The opening two verses in this weeks OT reading struck me as it reminded me of the saying, “A watched pot never boils”. When we are waiting on something, it seems to take forever. Even though we are sure that the pot is going to boil, our impatience seems to start boiling first. But because we are absolutely sure that the water will boil, we don’t give up. But that surety, that faith, does it translate into our spiritual practices?
Water does not boil upon contact with a flame. A blazing fire starts with a spark. It takes some time for the process to work.
My brethren, consider it a cause of great joy whenever you endure various trials, 3 for you know that the testing of your faith will develop perseverance. 4 And let perseverance complete its work so that you may become perfect and complete, and not be deficient in any respect. James 1:2-4
Perseverance is not the goal, becoming like Christ is. But perseverance is necessary for that to happen. Could God just zap us into being like Christ? Maybe, but the fact is He doesn’t. We live in a world in which all things were created by Him, through Him, and for Him and find their being in Him(1Cor. 1:16-17). The mind behind the creation is for us to develop into Christ. As seekers we hunger and thirst for God’s righteousness, presence, love and goodness in our lives and we long to be like Christ. Our faith has to allow for us to be imperfect. Our corrupted nature will one day, probably not in this lifetime, be no more. But for now, we have to accept our shortcomings and continue to persevere and live out our faith as if we are certain of what will be one day. The fact that we have things to persevere through means that we are becoming like Christ! No one perseveres through good, easy, everything going right. Perseverance only happens through bad, hard, everything going wrong. Or…even just nothing happening. When James tells us to “consider it cause of great joy”, I don’t think he is telling us to act like were happy that our lives are falling apart or nothing seems to be happening. I think he is reminding us that hardship is the necessary passage that gets us to being more like Christ. He is reminding us not to give up and that the reward we seek is still ahead and we are on the right road even if it doesn’t feel like we are.
But he is to ask with faith, without doubting, for the one who doubts is like a wave of the sea that is driven and tossed about by the wind. 7 A man like that should not think that he will receive anything from the Lord, 8 since he is of two minds and inconsistent in everything he does.

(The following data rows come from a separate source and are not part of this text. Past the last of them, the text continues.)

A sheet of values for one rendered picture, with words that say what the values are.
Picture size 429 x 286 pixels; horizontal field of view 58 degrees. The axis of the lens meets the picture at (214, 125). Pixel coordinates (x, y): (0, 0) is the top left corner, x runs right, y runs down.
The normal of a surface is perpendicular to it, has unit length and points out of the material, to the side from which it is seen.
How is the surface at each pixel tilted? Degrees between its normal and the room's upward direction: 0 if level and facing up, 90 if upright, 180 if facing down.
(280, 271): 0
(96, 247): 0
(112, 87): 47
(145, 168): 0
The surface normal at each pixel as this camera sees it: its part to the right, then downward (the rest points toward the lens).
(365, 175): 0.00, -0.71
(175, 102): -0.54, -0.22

James goes on to also remind us of what it looks like when we give up. It almost seems to me that we become this person who never really gets anywhere. We have moments where we feel full of faith, but then when it gets hard we quit. And if that pattern keeps repeating, we end up not ever trusting ourselves to follow through on anything.
A spark, fanned into a flame can set a whole forest ablaze and will be impossible to quench. Once water boils, the same flame that got it there is enough to keep it boiling. Perhaps what this passage is saying to me today is that God is working in my life even if it is barely perceptible or the spiritual disciplines I practice don’t seem to be working. Nothing seems to be changing. My prayers seem to affect nothing. But all I am called to do is persevere, God does and is doing the rest.
We all start in a place of false ideas and preconceived notions of what God is like and how we will work in our lives. It takes time for God our father to scourge away our misunderstandings of Him. He gently removes them and offers a clearer understanding for us to hold to. Scourging our American ideas that He will bless our lives with the rewards of consumerism and status. And in doing so, He reveals our true selves to us. Our created nature to love our neighbor and by doing so, love God. But we have to persevere through the letting go of our misconception of God. And that is really difficult. We often want to return to the comfort of trusting in ourselves and our ideas and taking it upon ourselves to get what we want.